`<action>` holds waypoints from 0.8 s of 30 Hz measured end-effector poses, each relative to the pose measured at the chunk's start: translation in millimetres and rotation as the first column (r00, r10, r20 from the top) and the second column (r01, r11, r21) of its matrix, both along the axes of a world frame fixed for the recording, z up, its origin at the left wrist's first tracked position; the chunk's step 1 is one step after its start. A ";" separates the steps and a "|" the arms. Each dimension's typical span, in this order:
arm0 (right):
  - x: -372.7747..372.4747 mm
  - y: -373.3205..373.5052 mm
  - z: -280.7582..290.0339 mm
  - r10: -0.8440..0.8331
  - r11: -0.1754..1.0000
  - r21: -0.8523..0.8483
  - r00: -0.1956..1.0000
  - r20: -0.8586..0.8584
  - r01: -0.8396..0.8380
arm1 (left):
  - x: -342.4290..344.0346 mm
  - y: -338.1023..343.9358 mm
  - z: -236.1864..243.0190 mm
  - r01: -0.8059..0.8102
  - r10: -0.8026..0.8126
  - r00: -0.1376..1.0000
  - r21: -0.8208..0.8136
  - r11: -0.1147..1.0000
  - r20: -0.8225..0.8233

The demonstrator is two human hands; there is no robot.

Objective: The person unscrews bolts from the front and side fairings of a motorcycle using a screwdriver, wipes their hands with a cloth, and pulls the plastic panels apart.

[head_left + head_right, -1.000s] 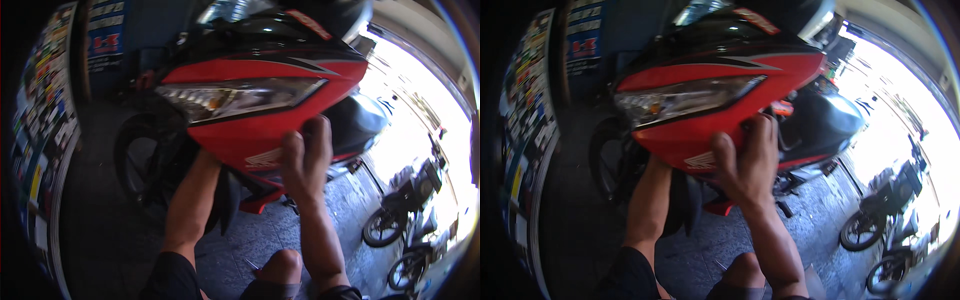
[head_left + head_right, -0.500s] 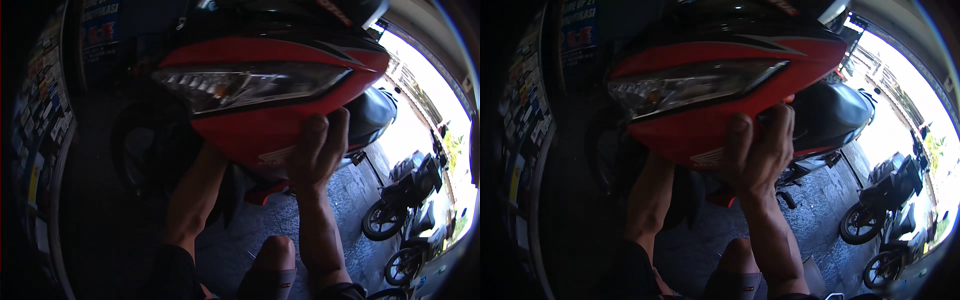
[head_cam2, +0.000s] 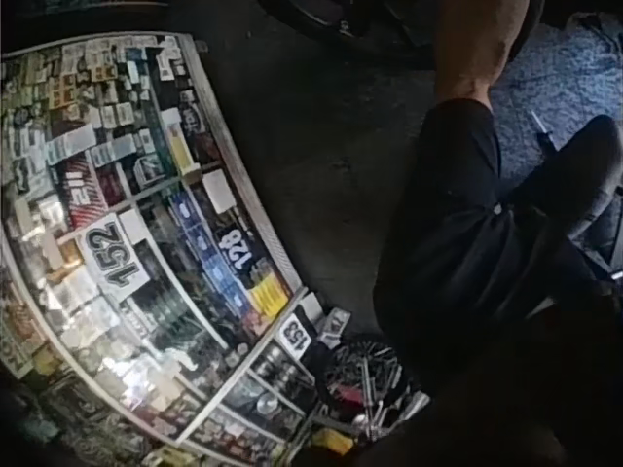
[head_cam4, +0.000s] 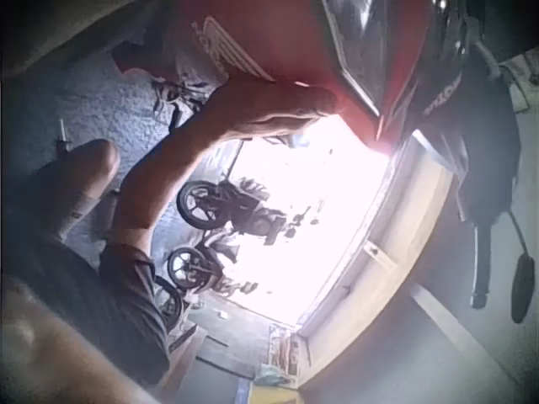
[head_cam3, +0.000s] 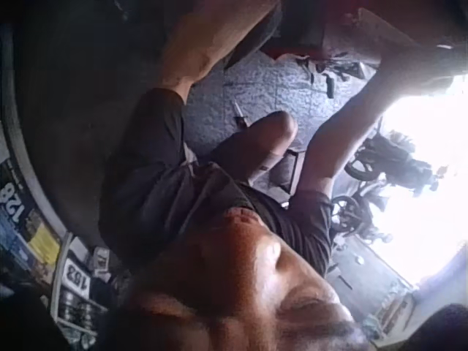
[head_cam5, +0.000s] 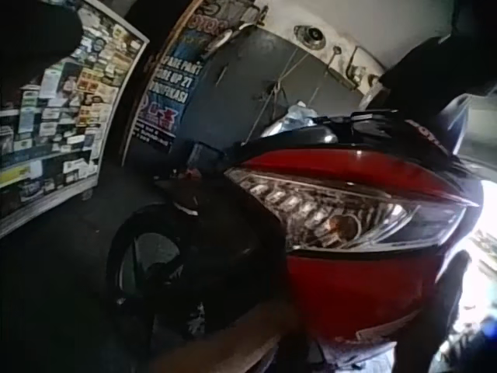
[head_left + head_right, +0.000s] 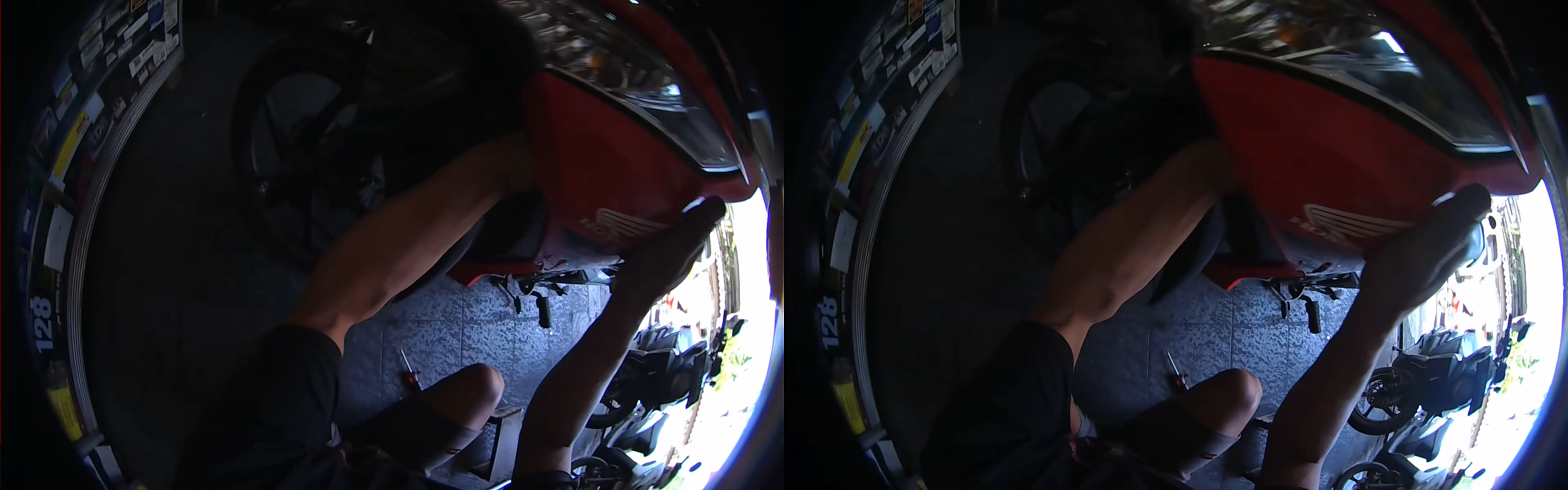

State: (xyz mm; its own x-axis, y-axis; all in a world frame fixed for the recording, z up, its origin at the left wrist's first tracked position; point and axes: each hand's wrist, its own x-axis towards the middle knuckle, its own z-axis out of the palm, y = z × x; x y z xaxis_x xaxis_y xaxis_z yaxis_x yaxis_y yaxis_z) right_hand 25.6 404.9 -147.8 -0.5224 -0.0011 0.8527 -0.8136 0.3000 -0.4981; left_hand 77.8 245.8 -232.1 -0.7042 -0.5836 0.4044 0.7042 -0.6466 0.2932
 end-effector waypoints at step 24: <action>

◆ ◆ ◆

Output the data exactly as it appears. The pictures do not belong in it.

`<action>` holds waypoints from 0.8 s of 30 Hz measured end-effector poses, each relative to the pose measured at the chunk's start: translation in millimetres and rotation as the first column (r00, r10, r20 from the top) and the second column (r01, r11, r21) of its matrix, both along the axes of a world frame fixed for the recording, z up, its origin at the left wrist's first tracked position; the chunk's step 1 is one step after its start. A ";" separates the steps and a "|" the arms. Each dimension's typical span, in this order:
arm0 (right):
  - x: -372.7747..372.4747 mm
  - y: -373.3205..373.5052 mm
  - z: -280.7582..290.0339 mm
  - r10: -0.8440..0.8331
  - r11: -0.1754..1.0000
  - r21: -0.8523..0.8483
  - r00: -0.1956..1.0000
  - r20: -0.8586..0.8584
  - r01: -0.8396..0.8380
arm1 (left):
  - x: -342.4290..344.0346 mm
  - y: -338.1023..343.9358 mm
  - z: -236.1864..243.0190 mm
  - r01: -0.8059..0.8102
  - r10: -0.8026..0.8126
  - r00: -0.1376..1.0000
  - r21: -0.8208..0.8136
  - r11: -0.1147..1.0000
  - r20: -0.8225..0.8233

The demonstrator is two human hands; there is no robot.

Objective: The person unscrews bolts from the front and side fairings of a motorcycle using a screwdriver, wipes their hands with a cloth, and pulls the plastic panels apart.

[head_left + head_right, -1.000s] 
[head_left + head_right, -0.500s] 
[head_cam2, +0.000s] 
[head_cam4, +0.000s] 
[head_cam3, +0.000s] 
[head_cam5, +0.000s] 
[head_left + head_right, +0.000s] 

State: (xyz mm; its own x-axis, y-axis; all in a world frame fixed for the recording, z up, its origin at the left wrist's first tracked position; point and axes: each hand's wrist, its own x-axis towards the middle knuckle, its own z-axis out of the palm, y = z × x; x y z xaxis_x xaxis_y xaxis_z yaxis_x yaxis_y yaxis_z) right_hand 25.6 404.9 -147.8 -0.5224 -0.0011 0.8527 -0.8136 0.3000 -0.4981; left_hand 77.8 245.8 -232.1 -0.7042 -0.5836 0.4044 0.7042 -0.6466 0.2932
 end-effector waypoints at step 24: <action>

The answer to this exercise has been written out completely.